Exercise aim: Everything in the listing below should be repeated exactly, apart from the pictures.

Information:
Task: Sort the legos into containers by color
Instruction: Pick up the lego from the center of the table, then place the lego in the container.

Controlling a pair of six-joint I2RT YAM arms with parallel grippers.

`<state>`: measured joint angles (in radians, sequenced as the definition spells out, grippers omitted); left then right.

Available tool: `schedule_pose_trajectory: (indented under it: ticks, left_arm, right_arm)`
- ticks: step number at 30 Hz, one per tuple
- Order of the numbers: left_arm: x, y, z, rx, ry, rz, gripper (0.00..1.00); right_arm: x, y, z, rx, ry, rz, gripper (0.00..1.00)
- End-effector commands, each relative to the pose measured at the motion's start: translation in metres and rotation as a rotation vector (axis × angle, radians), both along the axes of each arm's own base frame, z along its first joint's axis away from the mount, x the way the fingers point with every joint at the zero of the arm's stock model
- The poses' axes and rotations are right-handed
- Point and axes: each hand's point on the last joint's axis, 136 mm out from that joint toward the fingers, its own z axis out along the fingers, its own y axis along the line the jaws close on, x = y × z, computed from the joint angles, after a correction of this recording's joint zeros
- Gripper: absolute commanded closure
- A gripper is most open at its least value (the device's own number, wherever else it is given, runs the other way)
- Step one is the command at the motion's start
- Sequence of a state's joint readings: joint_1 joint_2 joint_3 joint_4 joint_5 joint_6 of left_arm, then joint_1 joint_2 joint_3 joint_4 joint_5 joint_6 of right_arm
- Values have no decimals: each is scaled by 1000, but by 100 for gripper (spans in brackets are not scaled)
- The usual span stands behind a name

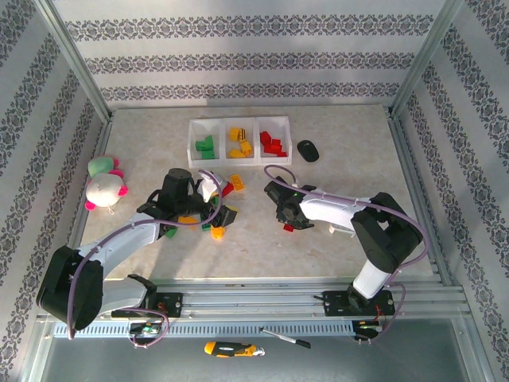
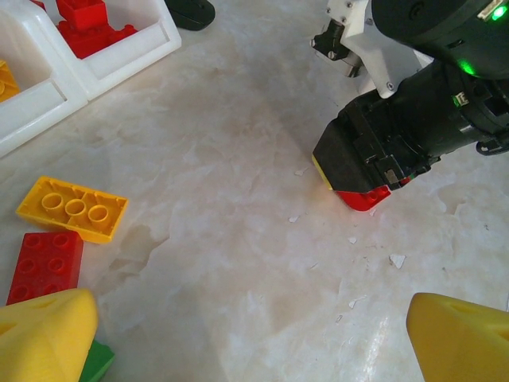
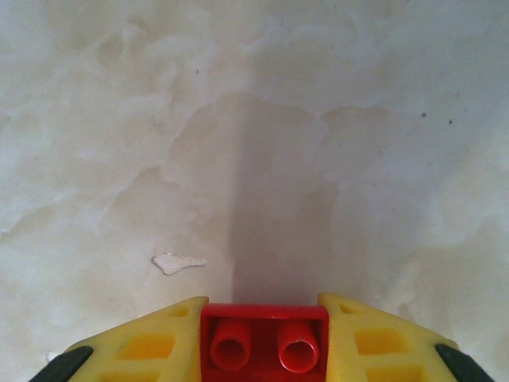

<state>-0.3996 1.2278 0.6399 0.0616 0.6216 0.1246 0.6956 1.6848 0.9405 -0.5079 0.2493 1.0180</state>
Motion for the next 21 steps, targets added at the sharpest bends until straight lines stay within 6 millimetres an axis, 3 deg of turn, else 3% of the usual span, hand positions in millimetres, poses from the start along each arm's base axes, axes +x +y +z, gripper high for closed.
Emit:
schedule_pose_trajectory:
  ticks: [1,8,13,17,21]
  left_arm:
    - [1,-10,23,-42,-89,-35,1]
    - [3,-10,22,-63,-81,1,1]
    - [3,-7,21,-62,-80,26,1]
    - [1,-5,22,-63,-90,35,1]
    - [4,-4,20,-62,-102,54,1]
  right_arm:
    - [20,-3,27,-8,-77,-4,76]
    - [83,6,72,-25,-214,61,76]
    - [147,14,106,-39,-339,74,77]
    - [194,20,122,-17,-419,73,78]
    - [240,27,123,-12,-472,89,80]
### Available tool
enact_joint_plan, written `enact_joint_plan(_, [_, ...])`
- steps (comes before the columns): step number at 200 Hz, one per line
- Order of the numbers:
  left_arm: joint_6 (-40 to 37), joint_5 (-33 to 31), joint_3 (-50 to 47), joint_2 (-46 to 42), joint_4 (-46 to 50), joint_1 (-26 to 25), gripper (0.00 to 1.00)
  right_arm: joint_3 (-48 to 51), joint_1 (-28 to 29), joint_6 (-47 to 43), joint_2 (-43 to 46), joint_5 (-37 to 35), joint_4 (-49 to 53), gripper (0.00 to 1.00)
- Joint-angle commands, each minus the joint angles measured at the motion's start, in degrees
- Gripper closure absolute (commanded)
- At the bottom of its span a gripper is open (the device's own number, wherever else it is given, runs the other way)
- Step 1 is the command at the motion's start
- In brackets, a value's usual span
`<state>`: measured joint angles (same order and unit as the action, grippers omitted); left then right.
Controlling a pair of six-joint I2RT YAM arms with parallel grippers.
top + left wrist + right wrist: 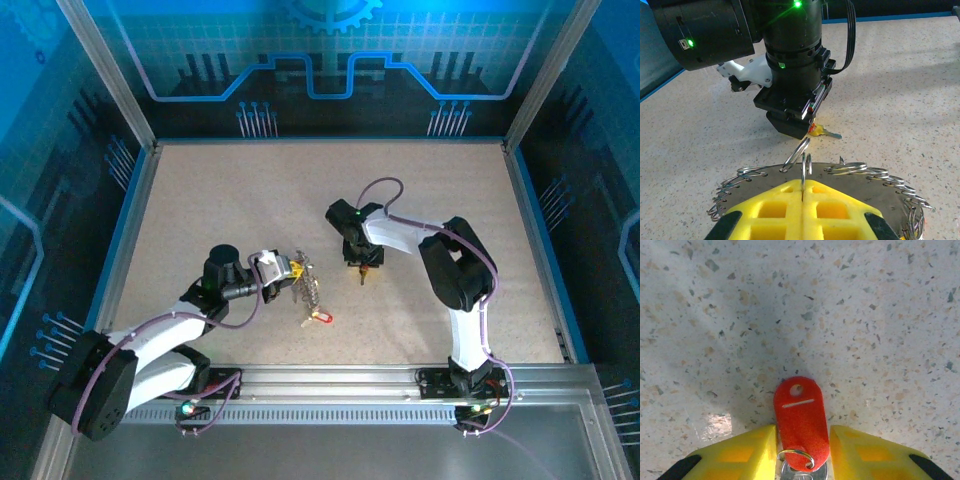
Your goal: Put the keys on the keyring
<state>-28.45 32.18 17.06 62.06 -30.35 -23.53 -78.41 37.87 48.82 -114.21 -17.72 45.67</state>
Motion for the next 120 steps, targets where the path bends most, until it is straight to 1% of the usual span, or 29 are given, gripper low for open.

Exercise result:
Task: Sort the legos into containers by color
Instruction: Pick up the lego from the center of the table, then place the lego in the container.

Controlling a pair of six-joint I2RT YAM arms with parallel grippers.

`<state>`: measured joint angles (in radians, sequenced as the definition spells out, grippers omitted); left then right.

Available tool: `schedule_pose_trajectory: (indented under it: ticks, left_arm, right_arm)`
- ticks: step number at 30 Hz, one per tuple
- Order of the numbers: left_arm: x, y, z, rx, ry, rz, gripper (0.00..1.00); right_arm: x, y, z, rx, ry, rz, gripper (0.00..1.00)
- End-effector commands, each relative to the pose measured at the motion's start: translation in metres and rotation as a rotation vector (axis × angle, radians), both along the axes of each arm's own base frame, z along its first joint's axis away from the mount, x the way the fingers point with every joint at the zero of the arm's stock model
- The poses' axes and rotations are right-handed
- Point and axes: each hand's point on the last joint's axis, 136 mm out from that joint toward the fingers, its own z axis out along the fingers, its own y axis along the line the jaws close on, x = y × z, computed from the joint angles, after a correction of this recording's joint zeros
- Gripper: absolute commanded closure
- A gripper is most open at its least value (the device's own number, wherever else it is given, runs the other way)
- Step one is the command at the motion's start
- Sequence of a state's joint readings: joint_1 joint_2 joint_3 joint_4 joint_5 joint_6 of left_arm, then joint_1 joint_2 joint_3 joint_4 joint_5 joint_6 of right_arm
- Values have no decimals: each is scaled by 1000, but by 100 for gripper (spans in brackets are not scaled)
- The usual span stands behind a name


<state>-0.3996 1.2278 0.6399 0.0616 0.6216 0.1246 0.6956 1.6848 0.9405 -0.5079 0.2493 1.0180</state>
Motion for the next 21 steps, targets added at the sharpest bends until straight lines stay within 6 millimetres an axis, 3 deg of turn, else 3% of the usual span, hand positions in millimetres, poses from the start along each arm's base axes, axes +x +y +z, gripper high for closed.
Emit:
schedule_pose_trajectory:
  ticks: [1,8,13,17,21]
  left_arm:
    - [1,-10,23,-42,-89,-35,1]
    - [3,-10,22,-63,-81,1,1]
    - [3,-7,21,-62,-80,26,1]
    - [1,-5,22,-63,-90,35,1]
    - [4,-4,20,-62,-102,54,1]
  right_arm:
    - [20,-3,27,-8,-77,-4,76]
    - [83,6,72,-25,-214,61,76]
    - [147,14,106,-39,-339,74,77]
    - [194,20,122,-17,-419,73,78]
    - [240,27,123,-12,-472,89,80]
### Available tool
enact_joint_plan, written `enact_joint_plan(_, [_, ...])`
- steps (comes before the columns): step number at 200 Hz, one per line
- Order of the numbers:
  left_arm: joint_6 (-40 to 37), joint_5 (-33 to 31), joint_3 (-50 to 47), joint_2 (-46 to 42), joint_4 (-46 to 50), joint_1 (-26 to 25), gripper (0.00 to 1.00)
  right_arm: joint_3 (-48 to 51), joint_1 (-28 to 29), joint_6 (-47 to 43), joint_2 (-43 to 46), joint_5 (-37 to 35), joint_4 (-49 to 53), gripper (0.00 to 1.00)
- Joint-angle commands, each minus the joint angles measured at the motion's start, in degrees
- Gripper closure absolute (commanded)
- At the bottom of its span a gripper is open (the device's own number, wherever else it is given, runs the other way)
- Step 1 is the command at the motion's start
- In brackets, a value's usual span
`<state>`: measured joint angles (same order and unit as the action, grippers omitted); left then right.
Controlling a pair of six-joint I2RT YAM arms with parallel grippers.
top + left wrist + right wrist: 
Your goal: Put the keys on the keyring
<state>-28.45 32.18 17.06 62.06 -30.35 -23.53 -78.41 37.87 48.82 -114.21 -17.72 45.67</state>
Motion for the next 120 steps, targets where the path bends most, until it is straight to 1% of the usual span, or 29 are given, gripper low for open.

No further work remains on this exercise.